Katholische Kirchen in Kanada verbrannt: Verdacht auf Rache | ins Ausland ziehen

Die Brände könnten mit den Leichen von Kindern zusammenhängen, die neu auf dem kirchlichen Schulgelände entdeckt wurden. In den letzten Wochen wurden mehr als 900 Leichen in unbekannten Gräbern gefunden. Alle diese Kinder wurden gezwungen, ein Internat zu besuchen, wo sie ihre Heimatkultur lernten. Viele Menschen sind aus dieser Zeit traumatisiert.

Im kanadischen Radio CBC beschrieb der Anführer des Stammes, Keith Crowe, die Brände als große Katastrophe. Ihm zufolge schätzen viele Menschen die Kirche. “Ich bin wütend. Ich sehe nichts Positives dabei.”

Zuvor waren zwei weitere Kirchen in der gleichen Gegend niedergebrannt.
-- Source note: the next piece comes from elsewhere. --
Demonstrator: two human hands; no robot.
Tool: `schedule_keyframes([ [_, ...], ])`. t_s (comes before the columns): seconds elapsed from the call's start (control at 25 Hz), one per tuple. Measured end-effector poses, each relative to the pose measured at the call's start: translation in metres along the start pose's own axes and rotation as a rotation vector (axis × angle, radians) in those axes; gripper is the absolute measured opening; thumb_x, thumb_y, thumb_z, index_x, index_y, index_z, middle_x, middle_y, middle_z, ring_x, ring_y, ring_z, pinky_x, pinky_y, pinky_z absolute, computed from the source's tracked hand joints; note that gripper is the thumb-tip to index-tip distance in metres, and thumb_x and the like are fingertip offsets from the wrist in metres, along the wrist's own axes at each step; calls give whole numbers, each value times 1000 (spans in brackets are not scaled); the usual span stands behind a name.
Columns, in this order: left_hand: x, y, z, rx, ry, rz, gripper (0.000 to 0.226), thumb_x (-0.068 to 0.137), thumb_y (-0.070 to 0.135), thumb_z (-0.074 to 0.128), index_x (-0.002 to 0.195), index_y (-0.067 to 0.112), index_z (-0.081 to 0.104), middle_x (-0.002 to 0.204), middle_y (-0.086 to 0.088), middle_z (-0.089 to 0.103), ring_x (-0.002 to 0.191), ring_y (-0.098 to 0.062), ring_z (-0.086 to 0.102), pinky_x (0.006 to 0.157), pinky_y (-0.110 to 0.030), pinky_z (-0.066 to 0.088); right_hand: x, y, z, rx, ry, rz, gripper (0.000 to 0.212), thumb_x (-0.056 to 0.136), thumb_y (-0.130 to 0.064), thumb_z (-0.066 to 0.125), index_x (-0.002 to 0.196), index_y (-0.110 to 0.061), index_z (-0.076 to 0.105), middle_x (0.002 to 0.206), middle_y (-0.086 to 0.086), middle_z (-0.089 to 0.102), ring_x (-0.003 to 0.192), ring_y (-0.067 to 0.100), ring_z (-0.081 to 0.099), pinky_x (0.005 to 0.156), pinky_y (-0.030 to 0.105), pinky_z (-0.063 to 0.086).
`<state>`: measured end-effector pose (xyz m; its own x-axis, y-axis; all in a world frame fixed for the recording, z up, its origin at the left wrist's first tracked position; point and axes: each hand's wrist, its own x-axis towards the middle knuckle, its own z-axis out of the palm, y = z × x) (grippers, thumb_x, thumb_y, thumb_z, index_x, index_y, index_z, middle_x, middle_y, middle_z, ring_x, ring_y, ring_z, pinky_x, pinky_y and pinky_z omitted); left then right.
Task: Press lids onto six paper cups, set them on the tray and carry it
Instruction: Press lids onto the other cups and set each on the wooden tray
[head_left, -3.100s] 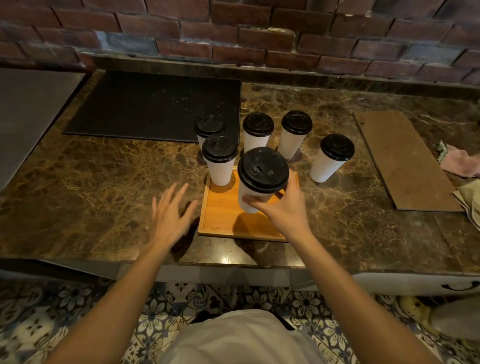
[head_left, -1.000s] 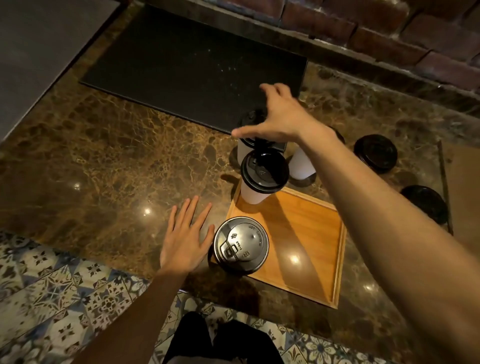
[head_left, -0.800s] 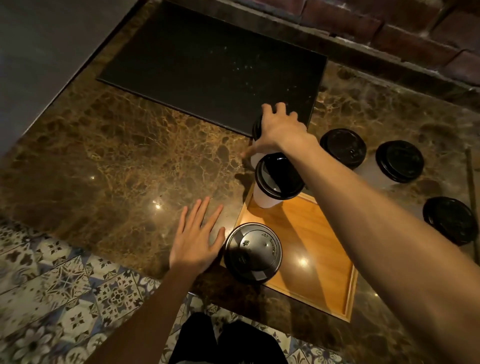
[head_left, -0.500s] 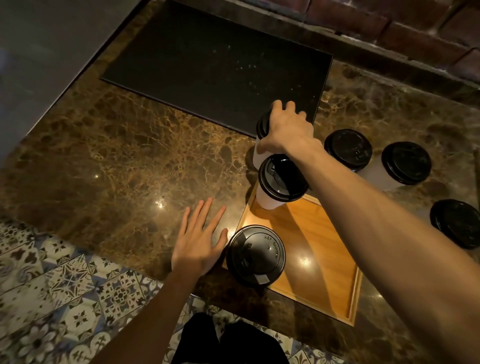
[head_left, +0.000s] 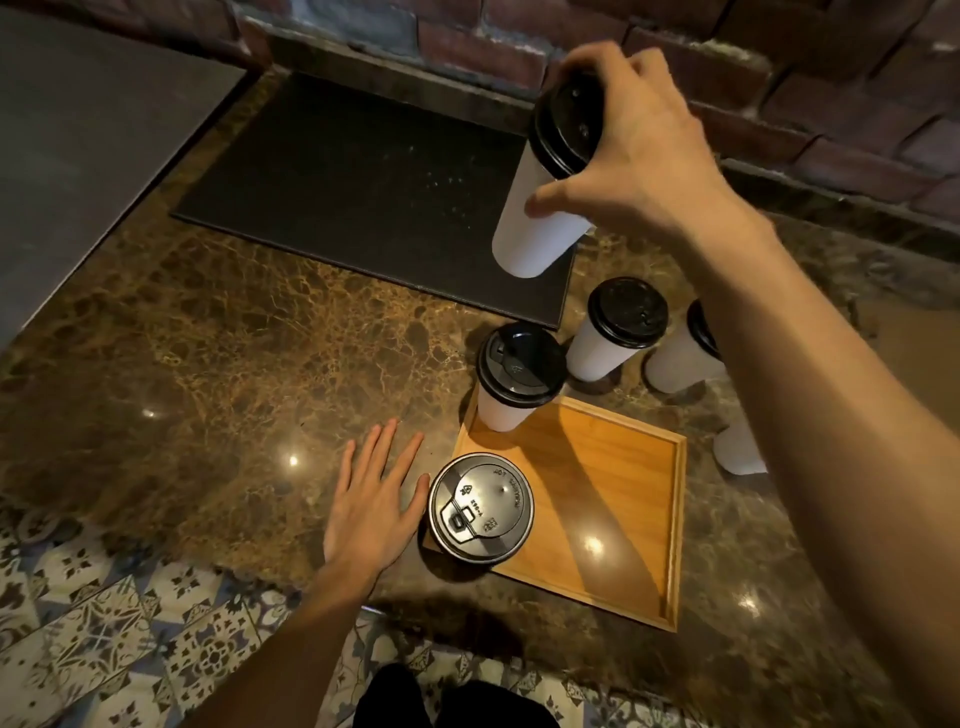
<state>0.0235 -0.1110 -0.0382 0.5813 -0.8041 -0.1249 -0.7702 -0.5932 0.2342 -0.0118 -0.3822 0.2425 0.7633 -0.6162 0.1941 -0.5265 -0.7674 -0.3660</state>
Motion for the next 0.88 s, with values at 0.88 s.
schedule_keyframes([
  [0.88, -50, 48, -111, -1168, 361, -140, 29, 98, 32, 47, 127, 32, 53, 133, 12, 53, 125, -8, 47, 97, -22, 39, -314, -22, -90, 136, 62, 123, 89, 60, -56, 74, 140, -38, 39, 133, -17, 45, 121, 5, 45, 93, 21, 41],
])
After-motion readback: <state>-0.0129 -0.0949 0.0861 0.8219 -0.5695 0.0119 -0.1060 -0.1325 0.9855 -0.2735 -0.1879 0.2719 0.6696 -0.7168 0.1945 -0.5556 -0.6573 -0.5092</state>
Es ist kein Zufall, sagte Crowe.

Umerziehung

In Kanada wurden bis Ende des letzten Jahrhunderts etwa 150.000 Aborigines-Kinder in eines von 139 Internaten geschickt. Dort mussten sie sich an die Kultur der weißen Bevölkerung Kanadas anpassen, während sie von ihrer Familie, Sprache und Kultur abgeschnitten waren. Viele dieser Internate wurden von der katholischen Kirche kontrolliert. Eine nationale Untersuchungskommission, die von “kulturellem Völkermord” sprach, berichtete zuvor, dass mehr als 4.000 in Schulen getötet wurden.